→ **The problem**
Each entry needs to be duplicated exactly.

→ **Input**
= = = = = = =
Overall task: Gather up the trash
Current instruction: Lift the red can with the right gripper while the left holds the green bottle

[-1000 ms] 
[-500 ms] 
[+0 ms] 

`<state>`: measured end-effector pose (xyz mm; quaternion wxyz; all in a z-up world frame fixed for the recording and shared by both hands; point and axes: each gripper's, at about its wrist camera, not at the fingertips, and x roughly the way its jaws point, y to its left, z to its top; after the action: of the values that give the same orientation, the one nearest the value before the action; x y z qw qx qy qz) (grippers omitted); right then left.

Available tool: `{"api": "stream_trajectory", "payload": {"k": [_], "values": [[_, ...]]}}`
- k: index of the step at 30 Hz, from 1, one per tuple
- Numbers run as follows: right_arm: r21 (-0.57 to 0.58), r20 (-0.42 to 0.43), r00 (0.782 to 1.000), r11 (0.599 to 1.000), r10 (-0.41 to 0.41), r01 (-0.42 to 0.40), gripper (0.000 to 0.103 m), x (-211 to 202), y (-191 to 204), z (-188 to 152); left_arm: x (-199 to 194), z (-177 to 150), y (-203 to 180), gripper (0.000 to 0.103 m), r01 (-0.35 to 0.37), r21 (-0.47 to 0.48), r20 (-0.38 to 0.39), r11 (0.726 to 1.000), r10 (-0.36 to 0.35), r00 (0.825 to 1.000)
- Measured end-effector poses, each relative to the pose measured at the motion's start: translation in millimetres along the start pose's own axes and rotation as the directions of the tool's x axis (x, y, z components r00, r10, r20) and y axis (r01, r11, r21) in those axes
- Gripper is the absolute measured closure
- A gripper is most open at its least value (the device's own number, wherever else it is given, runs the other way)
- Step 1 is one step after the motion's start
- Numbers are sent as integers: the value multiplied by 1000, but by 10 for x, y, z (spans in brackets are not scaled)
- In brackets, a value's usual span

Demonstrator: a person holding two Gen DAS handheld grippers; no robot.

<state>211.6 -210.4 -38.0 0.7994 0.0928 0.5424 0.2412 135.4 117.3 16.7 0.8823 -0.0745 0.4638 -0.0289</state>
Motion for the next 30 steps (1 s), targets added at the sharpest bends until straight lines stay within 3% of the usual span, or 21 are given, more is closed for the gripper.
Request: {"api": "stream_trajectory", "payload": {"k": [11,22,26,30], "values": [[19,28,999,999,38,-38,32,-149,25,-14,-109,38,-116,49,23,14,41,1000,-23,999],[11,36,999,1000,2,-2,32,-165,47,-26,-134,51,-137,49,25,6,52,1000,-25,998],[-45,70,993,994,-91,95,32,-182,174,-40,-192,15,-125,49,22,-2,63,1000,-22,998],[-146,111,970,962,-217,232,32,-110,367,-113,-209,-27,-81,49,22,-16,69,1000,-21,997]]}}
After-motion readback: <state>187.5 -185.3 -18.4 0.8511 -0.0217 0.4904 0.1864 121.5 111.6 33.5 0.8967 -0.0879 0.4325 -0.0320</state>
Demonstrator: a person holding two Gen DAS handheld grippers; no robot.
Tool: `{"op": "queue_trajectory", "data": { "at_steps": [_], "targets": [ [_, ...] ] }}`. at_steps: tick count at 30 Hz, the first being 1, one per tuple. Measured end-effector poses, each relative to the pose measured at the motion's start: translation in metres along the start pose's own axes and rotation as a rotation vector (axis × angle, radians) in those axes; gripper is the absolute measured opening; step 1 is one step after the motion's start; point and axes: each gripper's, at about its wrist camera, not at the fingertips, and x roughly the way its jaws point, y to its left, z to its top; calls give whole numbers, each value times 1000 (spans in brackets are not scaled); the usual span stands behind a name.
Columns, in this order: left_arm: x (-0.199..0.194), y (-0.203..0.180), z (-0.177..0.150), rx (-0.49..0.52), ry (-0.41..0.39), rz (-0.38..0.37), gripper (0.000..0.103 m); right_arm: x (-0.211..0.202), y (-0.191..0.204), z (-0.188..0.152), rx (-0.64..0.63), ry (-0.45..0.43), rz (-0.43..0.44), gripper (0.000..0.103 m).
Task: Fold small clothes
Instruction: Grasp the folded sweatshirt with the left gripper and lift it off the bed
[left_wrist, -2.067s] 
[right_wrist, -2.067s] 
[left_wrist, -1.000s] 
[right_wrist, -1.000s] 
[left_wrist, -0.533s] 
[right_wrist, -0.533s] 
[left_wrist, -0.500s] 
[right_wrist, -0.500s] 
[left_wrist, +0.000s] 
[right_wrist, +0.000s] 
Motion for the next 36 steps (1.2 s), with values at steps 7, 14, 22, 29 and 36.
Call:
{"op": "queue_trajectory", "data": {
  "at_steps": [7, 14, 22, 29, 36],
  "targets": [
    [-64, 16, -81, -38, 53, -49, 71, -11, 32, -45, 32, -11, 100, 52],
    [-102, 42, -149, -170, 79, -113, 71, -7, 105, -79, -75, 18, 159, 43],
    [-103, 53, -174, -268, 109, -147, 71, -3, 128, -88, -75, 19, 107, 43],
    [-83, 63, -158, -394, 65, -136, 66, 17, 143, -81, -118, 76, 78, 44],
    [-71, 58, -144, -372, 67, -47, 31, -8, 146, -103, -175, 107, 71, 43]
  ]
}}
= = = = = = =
→ **Output**
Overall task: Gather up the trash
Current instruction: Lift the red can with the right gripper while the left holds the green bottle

[-1000 ms] 
[-500 ms] 
[+0 ms] 

`<state>`: measured end-effector pose (xyz mm; quaternion wxyz; all in a z-up world frame fixed for the recording and shared by both hands; point and axes: each gripper's, at about its wrist camera, not at the fingertips, and x roughly the way its jaws point, y to its left, z to its top; after the action: of the values that give the same orientation, the one nearest the value before the action; x y z qw qx qy qz) (grippers omitted); right then left.

Available tool: `{"api": "stream_trajectory", "payload": {"k": [_], "values": [[_, ...]]}}`
- k: index of the step at 30 Hz, from 1, one per tuple
- Numbers run as follows: right_arm: r21 (-0.57 to 0.58), r20 (-0.42 to 0.43), r00 (0.782 to 1.000), r11 (0.599 to 1.000), r10 (-0.41 to 0.41), r01 (-0.42 to 0.40), gripper (0.000 to 0.103 m), x (-211 to 202), y (-191 to 204), z (-188 to 152); left_arm: x (-199 to 194), z (-177 to 150), y (-203 to 180), gripper (0.000 to 0.103 m), r01 (-0.35 to 0.37), r21 (-0.47 to 0.48), r20 (-0.38 to 0.39), r11 (0.726 to 1.000), r10 (-0.36 to 0.35), r00 (0.825 to 1.000)
- Measured end-effector poses, each relative to the pose measured at the motion's start: translation in millimetres along the start pose's own axes and rotation as the directions of the tool's x axis (x, y, z components r00, r10, r20) and y axis (r01, r11, r21) in those axes
- Gripper is the absolute measured closure
- A gripper is most open at its least value (the device's own number, wherever else it is given, runs the other way)
- Step 1 is one step after the motion's start
- Numbers are sent as integers: the value multiplied by 1000, but by 10 for x, y, z (spans in brackets are not scaled)
- In brackets, a value's usual span

Demonstrator: a person holding two Gen DAS handheld grippers; no robot.

<state>211.6 -210.4 -38.0 0.7994 0.0928 0.5424 0.2412 135.4 117.3 16.7 0.8823 -0.0745 0.4638 -0.0289</state>
Motion for the next 30 steps (1 s), targets added at the sharpest bends until straight lines stay within 3% of the usual span, or 21 are given, more is closed for the gripper.
Request: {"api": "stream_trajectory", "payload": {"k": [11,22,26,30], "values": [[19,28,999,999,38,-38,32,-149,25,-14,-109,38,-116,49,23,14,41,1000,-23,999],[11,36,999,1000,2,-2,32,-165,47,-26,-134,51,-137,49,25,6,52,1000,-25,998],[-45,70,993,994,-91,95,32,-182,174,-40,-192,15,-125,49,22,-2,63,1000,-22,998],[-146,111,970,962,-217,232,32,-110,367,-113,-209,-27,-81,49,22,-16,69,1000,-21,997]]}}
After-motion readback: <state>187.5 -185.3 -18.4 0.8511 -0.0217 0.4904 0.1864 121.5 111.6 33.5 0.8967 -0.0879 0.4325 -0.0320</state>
Demonstrator: a person holding two Gen DAS handheld grippers; no robot.
Tool: `{"op": "queue_trajectory", "data": { "at_steps": [_], "targets": [ [_, ...] ] }}`. at_steps: tick count at 30 Hz, the first being 1, one per tuple. Measured end-effector poses, each relative to the pose measured at the motion's start: translation in metres along the start pose's own axes and rotation as a rotation vector (axis × angle, radians) in those axes; gripper is the absolute measured opening; step 1 is one step after the motion's start; point and axes: each gripper's, at about its wrist camera, not at the fingertips, and x roughly the way its jaws point, y to its left, z to its top; calls give whole numbers, each value times 1000 (spans in brackets are not scaled); the usual span stands behind a name.
Columns, in this order: left_arm: x (-0.199..0.194), y (-0.203..0.180), z (-0.177..0.150), rx (-0.49..0.52), ry (-0.41..0.39), rz (-0.38..0.37), gripper (0.000..0.103 m); right_arm: x (-0.211..0.202), y (-0.191..0.204), z (-0.188..0.152), rx (-0.64..0.63), ry (-0.45..0.43), rz (-0.43..0.44), gripper (0.000..0.103 m).
Task: Fold small clothes
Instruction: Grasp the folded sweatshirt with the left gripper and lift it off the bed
[left_wrist, -2.067s] 
[right_wrist, -2.067s] 
[left_wrist, -1.000s] 
[right_wrist, -1.000s] 
[left_wrist, -0.533s] 
[right_wrist, -0.533s] 
[left_wrist, -0.500s] 
[right_wrist, -0.500s] 
[left_wrist, +0.000s] 
[right_wrist, +0.000s] 
Motion for the next 36 steps (1.2 s), with values at steps 7, 14, 22, 29 and 36.
Call:
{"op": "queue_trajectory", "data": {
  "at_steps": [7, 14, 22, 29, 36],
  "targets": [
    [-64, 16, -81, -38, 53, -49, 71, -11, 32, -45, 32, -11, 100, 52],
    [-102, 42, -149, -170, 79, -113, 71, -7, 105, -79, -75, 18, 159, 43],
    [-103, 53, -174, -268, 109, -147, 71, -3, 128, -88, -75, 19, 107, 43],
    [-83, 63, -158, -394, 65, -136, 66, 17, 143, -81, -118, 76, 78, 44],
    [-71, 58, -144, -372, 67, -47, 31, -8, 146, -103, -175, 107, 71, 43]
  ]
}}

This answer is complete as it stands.